El Ministerio del Interior ha iniciado un procedimiento para contratar una empresa que se encargue de vigilar y supervisar los trabajos de mantenimiento y limpieza en las instalaciones fronterizas de Ceuta y Melilla. La Secretaría de Estado de Seguridad reconoce que carece de medios propios para controlar estas labores, según la documentación a la que ha tenido acceso La Razón.
El pasado 26 de octubre, el departamento que dirige Fernando Grande-Marlaska publicó el pliego para la contratación del “servicio para la supervisión y control del mantenimiento integral de las instalaciones de los perímetros fronterizos de España con Marruecos en las ciudades de Ceuta y de Melilla y del mantenimiento integral y la limpieza de los puestos fronterizos de El Tarajal (Ceuta) y Beni-Enzar (Melilla)”. El contrato, con fondos europeos, tiene un valor estimado de 878.548,18 euros.
Complejidad y presión migratoria
Interior justifica esta decisión en el “alto grado de complejidad y diversidad” de las instalaciones y en el volumen de servicios de mantenimiento necesarios para su funcionamiento. El objetivo es garantizar un seguimiento técnico permanente que dé continuidad a los trabajos de supervisión ya en marcha y que se amplíe a los recintos aduaneros y puestos fronterizos.
La Subdirección General de Planificación y Gestión de Infraestructuras y Medios para la Seguridad admite que debe recurrir a la subcontratación porque “no cuenta con medios personales ni materiales”. El contrato tendrá una duración inicial de dos años, a partir de la finalización del actual, prevista para el 5 de abril de 2026.

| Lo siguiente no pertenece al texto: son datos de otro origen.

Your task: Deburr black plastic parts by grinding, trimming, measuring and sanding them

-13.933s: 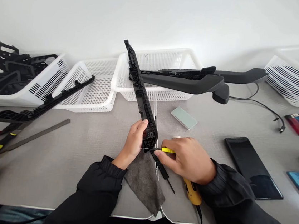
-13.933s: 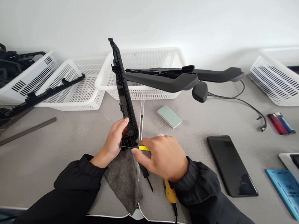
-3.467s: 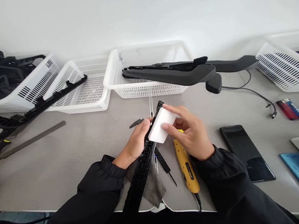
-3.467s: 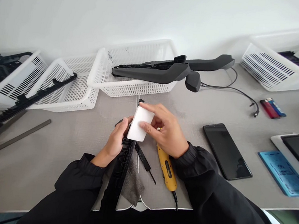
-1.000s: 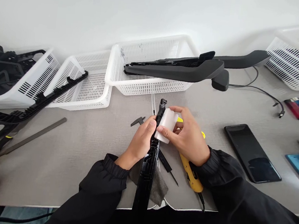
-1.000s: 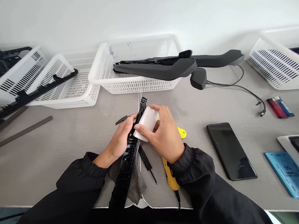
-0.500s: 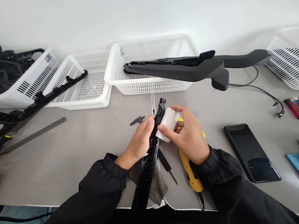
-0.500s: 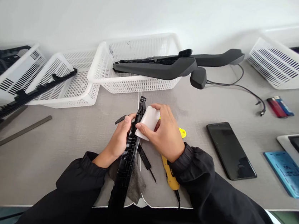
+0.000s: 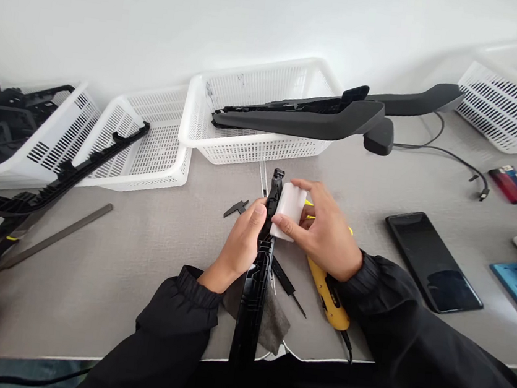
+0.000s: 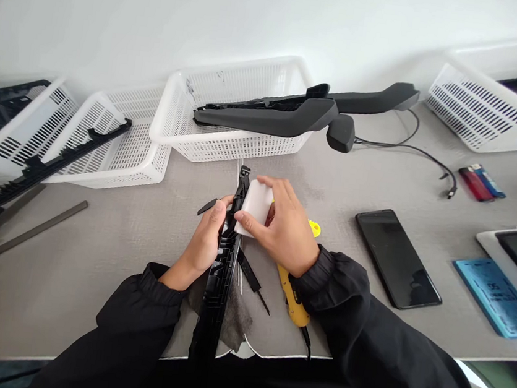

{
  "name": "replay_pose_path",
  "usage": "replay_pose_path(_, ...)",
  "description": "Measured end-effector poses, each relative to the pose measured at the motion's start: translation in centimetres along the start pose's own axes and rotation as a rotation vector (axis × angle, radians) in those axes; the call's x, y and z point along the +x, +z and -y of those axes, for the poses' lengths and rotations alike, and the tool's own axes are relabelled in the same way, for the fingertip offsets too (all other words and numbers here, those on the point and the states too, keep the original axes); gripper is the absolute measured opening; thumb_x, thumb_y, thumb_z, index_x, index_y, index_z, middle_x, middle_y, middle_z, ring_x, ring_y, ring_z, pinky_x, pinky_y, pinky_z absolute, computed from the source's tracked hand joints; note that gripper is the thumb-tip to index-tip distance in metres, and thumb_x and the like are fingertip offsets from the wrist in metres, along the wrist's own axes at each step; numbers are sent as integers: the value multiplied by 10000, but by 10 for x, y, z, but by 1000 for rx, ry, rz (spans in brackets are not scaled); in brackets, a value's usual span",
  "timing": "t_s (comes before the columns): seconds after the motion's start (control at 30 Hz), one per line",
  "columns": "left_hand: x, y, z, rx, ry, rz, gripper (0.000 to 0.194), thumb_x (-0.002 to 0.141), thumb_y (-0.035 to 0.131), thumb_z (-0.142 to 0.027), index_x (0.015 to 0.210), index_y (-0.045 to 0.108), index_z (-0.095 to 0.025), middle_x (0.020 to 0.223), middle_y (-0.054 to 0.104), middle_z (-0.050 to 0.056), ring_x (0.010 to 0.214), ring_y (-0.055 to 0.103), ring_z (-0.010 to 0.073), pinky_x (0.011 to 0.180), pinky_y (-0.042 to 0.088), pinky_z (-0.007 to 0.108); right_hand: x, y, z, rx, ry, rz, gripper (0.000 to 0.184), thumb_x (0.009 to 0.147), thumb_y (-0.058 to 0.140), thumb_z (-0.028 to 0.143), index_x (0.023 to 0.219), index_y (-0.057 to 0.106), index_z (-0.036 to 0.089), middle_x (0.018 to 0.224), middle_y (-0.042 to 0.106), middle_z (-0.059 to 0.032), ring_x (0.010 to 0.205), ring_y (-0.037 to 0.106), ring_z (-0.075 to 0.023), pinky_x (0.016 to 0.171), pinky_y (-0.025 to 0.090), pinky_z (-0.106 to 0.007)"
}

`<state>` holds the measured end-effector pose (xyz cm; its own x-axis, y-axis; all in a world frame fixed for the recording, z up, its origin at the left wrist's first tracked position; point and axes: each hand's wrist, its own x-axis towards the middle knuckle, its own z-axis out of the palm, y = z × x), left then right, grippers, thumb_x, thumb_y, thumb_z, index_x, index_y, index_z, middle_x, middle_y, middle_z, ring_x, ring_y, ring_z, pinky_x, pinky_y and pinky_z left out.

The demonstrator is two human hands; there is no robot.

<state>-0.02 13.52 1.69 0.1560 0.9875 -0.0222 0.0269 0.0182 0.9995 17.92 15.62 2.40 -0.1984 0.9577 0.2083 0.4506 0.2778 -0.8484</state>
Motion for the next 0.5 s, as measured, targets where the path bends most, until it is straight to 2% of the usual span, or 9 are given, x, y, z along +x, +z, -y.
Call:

Instalaciones estratégicas
El escenario de actuación son los perímetros fronterizos de Ceuta y Melilla, de 8,7 y 11 kilómetros respectivamente, conformados por una doble valla metálica sobre base de hormigón armado y equipados con sistemas de seguridad conectados a un centro de mando y control. Estas infraestructuras resultan esenciales para el control de la inmigración irregular procedente de África, a cargo de la Guardia Civil.
Los recintos de El Tarajal (Ceuta) y Beni-Enzar (Melilla) son utilizados de manera conjunta por personal del Ministerio del Interior y de la Agencia Tributaria. No es la primera vez que se recurre a la subcontratación: en abril de 2022 se firmó un contrato con la empresa SGS TECNOS SA por 274.617 euros, prorrogado en febrero de 2024 hasta abril de 2026.
Necesidad de operatividad permanente
Interior subraya que la constante presión migratoria y los intentos de asalto a los vallados hacen imprescindible que las instalaciones estén “permanentemente operativas”. Además, recalca que los recintos aduaneros y puestos fronterizos deben mantenerse en condiciones óptimas de funcionamiento, limpieza y salubridad, garantizando un entorno adecuado tanto para las personas como para los medios que allí operan.